> _WORK ORDER_
Lines below that include "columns" are the answer; copy each one.

> _DATA SECTION_
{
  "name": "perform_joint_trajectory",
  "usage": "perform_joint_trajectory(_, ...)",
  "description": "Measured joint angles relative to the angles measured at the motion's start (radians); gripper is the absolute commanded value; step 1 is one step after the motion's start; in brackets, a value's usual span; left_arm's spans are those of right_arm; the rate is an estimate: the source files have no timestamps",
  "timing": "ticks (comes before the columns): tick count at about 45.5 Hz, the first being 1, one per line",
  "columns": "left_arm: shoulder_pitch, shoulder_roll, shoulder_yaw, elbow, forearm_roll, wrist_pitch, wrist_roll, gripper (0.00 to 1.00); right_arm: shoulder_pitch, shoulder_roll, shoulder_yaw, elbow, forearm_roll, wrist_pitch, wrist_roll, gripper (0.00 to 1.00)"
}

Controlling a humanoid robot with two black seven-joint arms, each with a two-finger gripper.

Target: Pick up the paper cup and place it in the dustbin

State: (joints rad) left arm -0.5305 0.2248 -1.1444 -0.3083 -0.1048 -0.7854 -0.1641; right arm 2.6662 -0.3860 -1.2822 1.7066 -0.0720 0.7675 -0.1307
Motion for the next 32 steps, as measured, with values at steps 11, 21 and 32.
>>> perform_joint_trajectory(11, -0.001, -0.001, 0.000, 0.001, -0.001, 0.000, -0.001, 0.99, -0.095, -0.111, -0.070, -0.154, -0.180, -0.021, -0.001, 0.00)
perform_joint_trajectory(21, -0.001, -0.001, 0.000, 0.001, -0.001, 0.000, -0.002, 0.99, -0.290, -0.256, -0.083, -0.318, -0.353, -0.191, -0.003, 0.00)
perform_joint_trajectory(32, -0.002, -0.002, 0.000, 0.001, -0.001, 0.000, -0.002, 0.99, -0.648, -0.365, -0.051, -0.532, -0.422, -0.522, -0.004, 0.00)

> _EXERCISE RESPONSE_
  "timing": "ticks (comes before the columns): tick count at about 45.5 Hz, the first being 1, one per line",
  "columns": "left_arm: shoulder_pitch, shoulder_roll, shoulder_yaw, elbow, forearm_roll, wrist_pitch, wrist_roll, gripper (0.00 to 1.00); right_arm: shoulder_pitch, shoulder_roll, shoulder_yaw, elbow, forearm_roll, wrist_pitch, wrist_roll, gripper (0.00 to 1.00)"

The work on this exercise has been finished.